=== WHAT THE EXERCISE ASKS ===
When the string "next" is part of a line in the data below, report the whole line.

(Collected data entries)
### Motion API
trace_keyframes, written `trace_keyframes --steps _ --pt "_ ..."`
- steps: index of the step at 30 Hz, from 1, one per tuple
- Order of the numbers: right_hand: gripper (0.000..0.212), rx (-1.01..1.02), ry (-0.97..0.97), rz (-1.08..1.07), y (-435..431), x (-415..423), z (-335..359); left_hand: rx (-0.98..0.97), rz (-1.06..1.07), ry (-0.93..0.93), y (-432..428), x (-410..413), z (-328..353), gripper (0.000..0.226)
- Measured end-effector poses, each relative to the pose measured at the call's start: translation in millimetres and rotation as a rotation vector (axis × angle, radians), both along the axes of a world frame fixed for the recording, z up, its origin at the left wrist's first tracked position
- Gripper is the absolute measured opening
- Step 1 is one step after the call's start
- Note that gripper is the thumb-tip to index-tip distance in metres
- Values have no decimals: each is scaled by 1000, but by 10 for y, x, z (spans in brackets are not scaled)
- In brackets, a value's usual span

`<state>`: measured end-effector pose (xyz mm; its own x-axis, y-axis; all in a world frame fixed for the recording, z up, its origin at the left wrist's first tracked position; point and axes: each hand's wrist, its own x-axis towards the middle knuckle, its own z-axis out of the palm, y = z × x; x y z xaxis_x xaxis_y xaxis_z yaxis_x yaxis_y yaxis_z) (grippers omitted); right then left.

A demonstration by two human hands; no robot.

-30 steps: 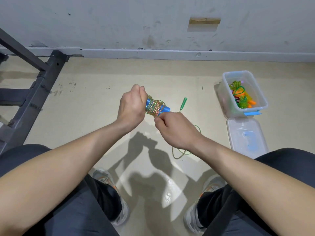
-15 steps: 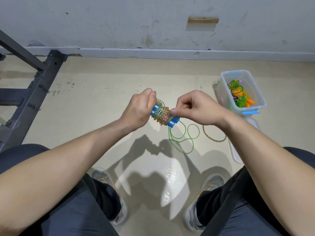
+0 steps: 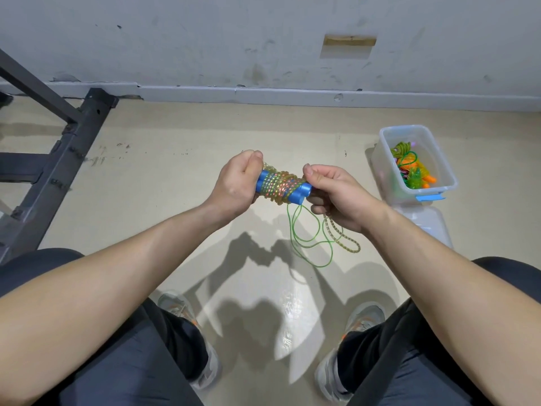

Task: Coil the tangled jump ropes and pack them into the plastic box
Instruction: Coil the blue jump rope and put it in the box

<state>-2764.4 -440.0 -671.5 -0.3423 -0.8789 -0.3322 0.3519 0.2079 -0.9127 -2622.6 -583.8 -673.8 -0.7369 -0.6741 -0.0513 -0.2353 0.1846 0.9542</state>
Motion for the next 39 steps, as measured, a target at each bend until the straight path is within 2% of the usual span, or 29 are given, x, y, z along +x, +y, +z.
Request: trace_keyframes --steps 6,9,12,16,19,21,26,30,34,35,39 --pt "32 -37 -323 -94 -11 187 -26 189 87 15 44 -24 8 40" --pt "28 6 -369 -131 -9 322 -58 265 147 32 68 -44 23 39" --pt "23 44 -279 -183 -32 414 -84 133 224 -34 34 -46 -34 39" --pt "20 204 86 -262 -52 530 -140 -130 320 -178 15 -28 -116 40" --pt "24 313 222 -237 -42 569 -171 -281 310 -221 50 -23 -125 40" --pt "26 365 239 -173 -37 513 -137 -365 285 -240 44 -6 -123 38" --pt "15 393 -5 -62 -19 345 58 -533 216 -280 -11 0 -105 35" --pt "40 501 144 36 -12 328 -17 -671 105 -275 71 1 -120 32" --pt "77 570 267 12 8 368 -186 -695 59 -302 116 29 -151 31" --pt "76 556 275 -8 6 374 -191 -685 60 -283 114 36 -162 31" --pt "49 456 241 -62 -28 334 -209 -514 124 -222 89 47 -192 37"
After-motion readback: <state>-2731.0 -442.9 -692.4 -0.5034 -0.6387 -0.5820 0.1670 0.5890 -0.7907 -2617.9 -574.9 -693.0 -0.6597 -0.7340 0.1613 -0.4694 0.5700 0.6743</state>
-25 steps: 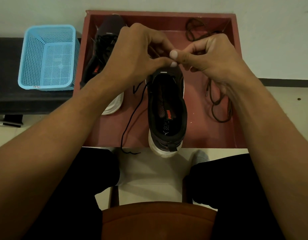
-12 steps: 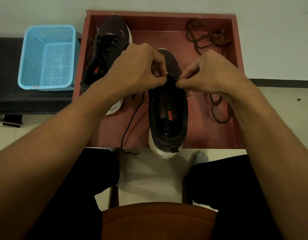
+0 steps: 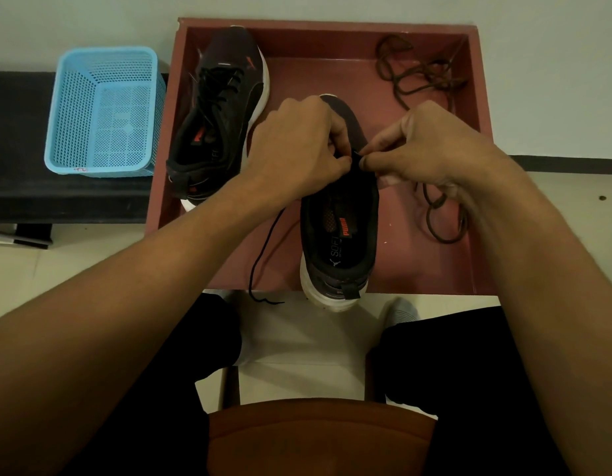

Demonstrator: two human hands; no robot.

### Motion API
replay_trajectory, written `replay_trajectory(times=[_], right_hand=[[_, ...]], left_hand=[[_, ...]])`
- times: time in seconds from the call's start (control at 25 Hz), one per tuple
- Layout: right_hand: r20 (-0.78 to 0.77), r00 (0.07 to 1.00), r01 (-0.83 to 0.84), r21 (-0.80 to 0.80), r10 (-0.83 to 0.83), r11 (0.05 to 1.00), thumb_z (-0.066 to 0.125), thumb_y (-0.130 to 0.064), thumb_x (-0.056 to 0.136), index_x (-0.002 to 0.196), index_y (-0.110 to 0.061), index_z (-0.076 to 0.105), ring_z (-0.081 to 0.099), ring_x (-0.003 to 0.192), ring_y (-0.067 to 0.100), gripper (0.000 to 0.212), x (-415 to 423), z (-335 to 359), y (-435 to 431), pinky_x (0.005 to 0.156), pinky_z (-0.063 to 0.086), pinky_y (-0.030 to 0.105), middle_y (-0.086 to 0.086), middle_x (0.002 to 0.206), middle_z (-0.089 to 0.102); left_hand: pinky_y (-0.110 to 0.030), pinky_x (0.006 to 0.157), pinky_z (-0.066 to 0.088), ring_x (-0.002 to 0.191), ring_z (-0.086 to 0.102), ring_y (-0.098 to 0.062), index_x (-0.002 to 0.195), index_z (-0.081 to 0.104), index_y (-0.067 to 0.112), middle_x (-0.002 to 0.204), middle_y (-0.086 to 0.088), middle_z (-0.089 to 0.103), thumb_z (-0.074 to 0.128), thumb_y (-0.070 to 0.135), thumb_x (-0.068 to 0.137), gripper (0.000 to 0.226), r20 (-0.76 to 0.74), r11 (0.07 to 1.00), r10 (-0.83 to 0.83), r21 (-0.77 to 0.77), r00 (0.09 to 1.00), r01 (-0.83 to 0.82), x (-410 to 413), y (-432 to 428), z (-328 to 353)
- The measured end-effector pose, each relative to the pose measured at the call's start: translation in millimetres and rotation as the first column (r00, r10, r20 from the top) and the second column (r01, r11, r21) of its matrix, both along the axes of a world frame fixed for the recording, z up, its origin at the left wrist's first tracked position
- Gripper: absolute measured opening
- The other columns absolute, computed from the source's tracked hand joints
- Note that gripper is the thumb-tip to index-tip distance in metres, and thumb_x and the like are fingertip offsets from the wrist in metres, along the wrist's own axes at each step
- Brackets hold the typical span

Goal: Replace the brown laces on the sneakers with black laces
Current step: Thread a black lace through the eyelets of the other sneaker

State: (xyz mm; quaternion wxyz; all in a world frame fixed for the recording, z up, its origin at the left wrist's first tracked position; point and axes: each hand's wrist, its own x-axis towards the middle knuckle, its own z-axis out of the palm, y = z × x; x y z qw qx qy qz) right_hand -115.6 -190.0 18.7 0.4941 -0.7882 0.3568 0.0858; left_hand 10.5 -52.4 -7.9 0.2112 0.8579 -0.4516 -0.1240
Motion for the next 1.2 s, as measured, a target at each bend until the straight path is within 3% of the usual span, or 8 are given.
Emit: replay_trajectory(times=[0.16, 0.4, 0.56, 0.76, 0.92, 1.04, 1.12, 1.2], right_hand=[[0.011, 0.999, 0.031, 0.039, -0.031, 0.999, 0.080, -0.006, 0.090, 0.090, -0.011, 0.081, 0.079, 0.073, 0.014, 0.005, -0.8, 1.6, 0.8, 0.071, 0.063, 0.020, 0.003, 0.077, 0.080], [0.057, 0.994, 0.084, 0.187, -0.096, 0.979, 0.071, -0.004, 0.097, 0.100, -0.001, 0.079, 0.080, 0.082, 0.020, 0.009, -2.2, -2.2, -4.1, 0.076, 0.064, 0.023, 0.010, 0.085, 0.081], [0.013, 0.998, -0.056, 0.019, 0.056, 0.998, 0.075, -0.014, 0.097, 0.097, -0.011, 0.079, 0.080, 0.074, 0.015, 0.005, -1.5, -5.1, -6.6, 0.079, 0.064, 0.025, 0.003, 0.078, 0.080], [-0.071, 0.984, -0.175, -0.149, 0.166, 0.973, 0.067, -0.021, 0.101, 0.095, -0.021, 0.075, 0.077, 0.066, 0.007, 0.010, 0.7, -7.8, -5.7, 0.072, 0.062, 0.023, -0.004, 0.074, 0.079], [-0.298, 0.940, -0.236, -0.220, 0.165, 0.946, 0.062, -0.019, 0.103, 0.092, -0.013, 0.075, 0.074, 0.061, 0.010, 0.018, -5.6, -6.4, -20.1, 0.062, 0.060, 0.023, -0.001, 0.075, 0.079], [-0.482, 0.868, -0.205, -0.130, 0.119, 0.970, 0.063, -0.013, 0.103, 0.100, -0.002, 0.076, 0.072, 0.066, 0.017, 0.017, -6.3, -10.9, -17.9, 0.052, 0.059, 0.021, 0.012, 0.090, 0.078], [-0.474, 0.872, -0.221, -0.156, 0.124, 0.963, 0.067, -0.019, 0.101, 0.101, -0.007, 0.076, 0.071, 0.063, 0.016, 0.015, -3.6, -11.8, -14.8, 0.050, 0.059, 0.023, 0.010, 0.087, 0.077], [-0.331, 0.927, -0.291, -0.339, 0.176, 0.895, 0.074, -0.030, 0.095, 0.102, -0.021, 0.076, 0.071, 0.066, 0.012, 0.012, -1.4, -11.6, -17.7, 0.056, 0.052, 0.020, 0.000, 0.086, 0.076]], left_hand=[[-0.022, 0.059, 0.043, 0.061, 0.056, -0.001, 0.079, 0.075, 0.039, 0.061, 0.019, 0.058, 0.081, 0.039, 0.084, 0.008, -0.106, 1.000, 0.028, -0.009, 0.994, -0.029, 1.7, 0.2, -5.2], [-0.024, 0.061, 0.046, 0.067, 0.058, -0.002, 0.085, 0.079, 0.039, 0.068, 0.019, 0.061, 0.083, 0.043, 0.084, 0.005, -0.100, 0.998, 0.057, 0.011, 0.993, -0.056, -0.8, 0.1, -6.8], [-0.030, 0.070, 0.054, 0.086, 0.066, -0.008, 0.092, 0.081, 0.041, 0.090, 0.015, 0.072, 0.084, 0.048, 0.082, 0.013, -0.046, 0.997, 0.069, 0.022, 0.997, -0.068, -1.9, 2.3, -5.2], [-0.032, 0.066, 0.052, 0.079, 0.059, -0.010, 0.098, 0.080, 0.042, 0.074, 0.017, 0.057, 0.083, 0.052, 0.081, 0.020, -0.002, 0.998, 0.016, 0.064, 1.000, -0.016, 1.9, 4.3, 2.2], [-0.035, 0.069, 0.057, 0.076, 0.059, -0.009, 0.098, 0.080, 0.041, 0.075, 0.017, 0.061, 0.083, 0.051, 0.082, 0.019, -0.034, 0.996, -0.017, 0.082, 0.999, 0.020, 5.7, 6.5, 5.6], [-0.035, 0.072, 0.059, 0.078, 0.062, -0.007, 0.097, 0.080, 0.041, 0.079, 0.015, 0.067, 0.082, 0.049, 0.084, 0.016, -0.040, 0.996, -0.027, 0.082, 0.999, 0.030, 8.4, 8.1, 6.1], [-0.036, 0.073, 0.060, 0.080, 0.064, -0.007, 0.096, 0.080, 0.041, 0.080, 0.014, 0.069, 0.082, 0.047, 0.085, 0.014, -0.047, 0.997, -0.020, 0.074, 0.999, 0.024, 8.6, 8.5, 6.6], [-0.037, 0.074, 0.060, 0.080, 0.065, -0.008, 0.096, 0.081, 0.040, 0.080, 0.014, 0.071, 0.082, 0.046, 0.085, 0.013, -0.048, 0.998, -0.015, 0.066, 0.999, 0.018, 8.0, 9.1, 7.1]])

=== PROBLEM SOLUTION ===
Motion for the next 39 steps, as measured, a target at each bend until the straight path is within 2% of the usual span, or 29 are given, x, y, z along +x, +y, +z.
Motion for the next 1.2 s, as measured, a target at each bend until the straight path is within 3% of the usual span, or 8 are given.

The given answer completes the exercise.